12-13 août : Globicyclette à la plage !

 

Arrivés en fin de matinée dans la ville d'Usharal, nous tombons en plein marché, et nous nous régalons sur place des spécialités locales vendues sur les stands: des "samsa", savoureux triangles de pâte feuilletée grands comme la main, fourrés de viande aux oignons, et des «chachlik», brochettes de boeuf ou d'agneau servies avec une assiette de petits dés de pain et de tranches d'oignon cru. Miam! (nous? mauvaise haleine?? heu...).

Le temps de déguster tout ça, et nous voilà entourés d'une petite foule qui pose des questions, nous prend en photo, et surtout nous encourage et nous souhaite bonne chance. Un jeune homme qui travaille au labo photo du coin de la rue disparaît et revient après un moment avec deux tirages, pour nous, de la photo qu'il vient de prendre de nous! Une dame qui nous a posé un grand nombre de questions, enlève carrément la bague en forme de grenouille qu'elle portait à son doigt et la donne à Amanda, une autre lui met dans les mains deux jolis coquillages: «pour vous porter chance!». On nous invite même à venir manger des chackliks, mais nos estomacs sont pleins et il est grand temps d'y aller. Mais nous quittons le village presque à contrecœur: nous y avons reçu l'accueil réservé aux héros, alors que nous ne faisons qu'y passer!

Tous ces sourires, tous ces gestes de générosité spontanée nous émeuvent et nous font chaud au coeur: jamais dans notre vie nous n'aurons reçu autant de témoignages d'amitié que pendant ce voyage, alors que nous ne faisons que pousser sur nos pédales, finalement pour notre propre plaisir! Notre aventure nous aura fait réfléchir sur maints paradoxes, mais il en est un marquant: toujours, lorsqu'on nous questionne sur notre voyage, la même inquiétude revient: «et les gens? vous n'avez pas peur des mauvaises rencontres? des voleurs?». Mais sur les routes, ce sont les

«bonnes» rencontres qui sont la règle. Aurait-on donc plus peur que de raison des méchancetés humaines? du «voisin»? Même si la méfiance doit rester un réflexe nécessaire de sécurité, même si nous avons peut-être eu énormément de chance jusqu'ici, cette petite visite du monde nous montre quand même que l'on peut le voir un peu plus «rose» que ce que l'on pensait... Éteignez donc la télé et ses JT désastreux, et partez le découvrir sur un vélo: le monde, le vrai, n'a rien à voir...
C'est donc avec un sourire joyeux sur les lèvres (et une grosse bague anachronique au doigt) et que nous partons faire un petit tour à pédales autour du lac voisin, le lac Alakol, qui figure en tête de liste sur les attractions immanquables de la région (dixit les gens au marché).
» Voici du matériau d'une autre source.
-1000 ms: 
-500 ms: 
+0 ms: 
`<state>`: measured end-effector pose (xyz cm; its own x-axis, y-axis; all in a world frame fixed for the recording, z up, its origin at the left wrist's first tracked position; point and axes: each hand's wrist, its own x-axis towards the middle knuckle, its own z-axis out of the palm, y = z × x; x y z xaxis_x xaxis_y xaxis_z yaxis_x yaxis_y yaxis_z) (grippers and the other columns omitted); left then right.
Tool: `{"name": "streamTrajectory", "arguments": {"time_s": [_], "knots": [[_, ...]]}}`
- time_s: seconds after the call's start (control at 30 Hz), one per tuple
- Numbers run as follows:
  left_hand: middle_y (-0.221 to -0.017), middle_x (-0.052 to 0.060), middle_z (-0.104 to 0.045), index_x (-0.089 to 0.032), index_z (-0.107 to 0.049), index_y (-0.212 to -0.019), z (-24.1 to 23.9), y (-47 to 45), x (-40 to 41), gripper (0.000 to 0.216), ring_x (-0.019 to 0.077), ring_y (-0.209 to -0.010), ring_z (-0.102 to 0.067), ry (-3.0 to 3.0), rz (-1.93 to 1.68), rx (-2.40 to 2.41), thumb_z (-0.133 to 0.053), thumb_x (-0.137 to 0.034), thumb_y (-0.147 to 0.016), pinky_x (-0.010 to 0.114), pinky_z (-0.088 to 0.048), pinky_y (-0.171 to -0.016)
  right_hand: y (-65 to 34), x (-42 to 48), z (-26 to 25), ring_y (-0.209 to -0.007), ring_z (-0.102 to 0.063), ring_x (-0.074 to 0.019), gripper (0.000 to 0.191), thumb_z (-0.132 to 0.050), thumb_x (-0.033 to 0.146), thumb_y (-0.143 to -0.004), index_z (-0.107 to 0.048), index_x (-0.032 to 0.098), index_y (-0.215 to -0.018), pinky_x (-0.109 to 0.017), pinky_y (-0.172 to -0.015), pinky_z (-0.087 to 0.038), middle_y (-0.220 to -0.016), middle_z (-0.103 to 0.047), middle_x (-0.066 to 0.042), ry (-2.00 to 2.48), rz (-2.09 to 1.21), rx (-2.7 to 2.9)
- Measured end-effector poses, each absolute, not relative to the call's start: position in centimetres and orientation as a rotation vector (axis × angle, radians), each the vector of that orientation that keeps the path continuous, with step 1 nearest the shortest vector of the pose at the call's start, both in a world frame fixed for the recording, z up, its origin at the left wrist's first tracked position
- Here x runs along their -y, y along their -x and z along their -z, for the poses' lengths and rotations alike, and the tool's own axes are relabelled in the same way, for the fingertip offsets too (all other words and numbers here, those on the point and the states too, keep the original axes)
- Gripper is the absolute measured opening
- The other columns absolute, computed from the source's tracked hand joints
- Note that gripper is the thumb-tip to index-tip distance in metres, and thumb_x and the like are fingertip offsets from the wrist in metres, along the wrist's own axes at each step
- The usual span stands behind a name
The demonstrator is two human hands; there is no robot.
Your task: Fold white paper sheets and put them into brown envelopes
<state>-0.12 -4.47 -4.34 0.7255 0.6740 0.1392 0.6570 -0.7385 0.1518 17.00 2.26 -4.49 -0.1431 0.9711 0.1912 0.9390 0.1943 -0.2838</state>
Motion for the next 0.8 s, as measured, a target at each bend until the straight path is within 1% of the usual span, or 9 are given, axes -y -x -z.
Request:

Peu après Usharal, un drôle de petit village apparaît à l'horizon: qu'est-ce que c'est que ces maisons coniques aux couleurs de terre, ces autres cubiques et basses? D'un peu plus près, nous réalisons notre erreur: il ne s'agit pas d'un village, mais d'un cimetière musulman, comme en témoignent les croissants de lune argentés qui décorent le sommet de chaque construction.

Et certaines sont probablement plus grandes que les habitations occupées de leur vivant par leurs propriétaires! Certaines reflètent carrément un penchant légèrement mégalomane: ce sont de véritables petits palais, avec fenêtres en ogive, colonnes et tours majestueuses, sur la façade desquels trône un portrait format «affiche» du disparu. D'autres cependant restent très simples: un rectangle de quelques mètres carrés délimité par une petite grille rouillée, au milieu duquel s'élève à un gros monticule de terre sèche, de forme allongée. Nous croiserons un grand nombre de ces «villages» éternels sur les routes, le plus souvent à l'abord des villes. Certains sont magnifiques, avec des «palais» au toit en obus tout argenté ou bleu vif, ou d'autres dont le style s'apparente presque au «Taj Mahal». Après tout, quitte à y habiter pour l'éternité, autant être à l'aise!

En fin de journée, nous voilà enfin sur une grande plage de sable blanc qui borde les eaux miroitantes d'un lac immense. Plutôt joli! Seule ombre au tableau: la plage, quand on l'examine de plus près, est jonchée des détritus laissés, semble-t-il, par des générations de vacanciers. C'est bien dommage...

Mais avec le soir qui tombe, les ordures disparaissent dans l'ombre et le lac prend une teinte violette incroyable. C'est décidé, on se pose là pour la nuit! Un groupe de jeunes s'installe aussi, à quelques mètres de notre tente. Ils commencent à déballer des pastèques et des bouteilles, nombreuses. Et nous nous inquiétons: «zut, les familles sont toutes parties, et nous voilà avec une bande de jeunes qui va boire toute la nuit: sommes-nous vraiment en sécurité ici?». Mais... nous nous trompons: car l'un d'entre eux vient nous voir, deux tranches de pastèques et une bouteille à la main: «c'est pour vous!».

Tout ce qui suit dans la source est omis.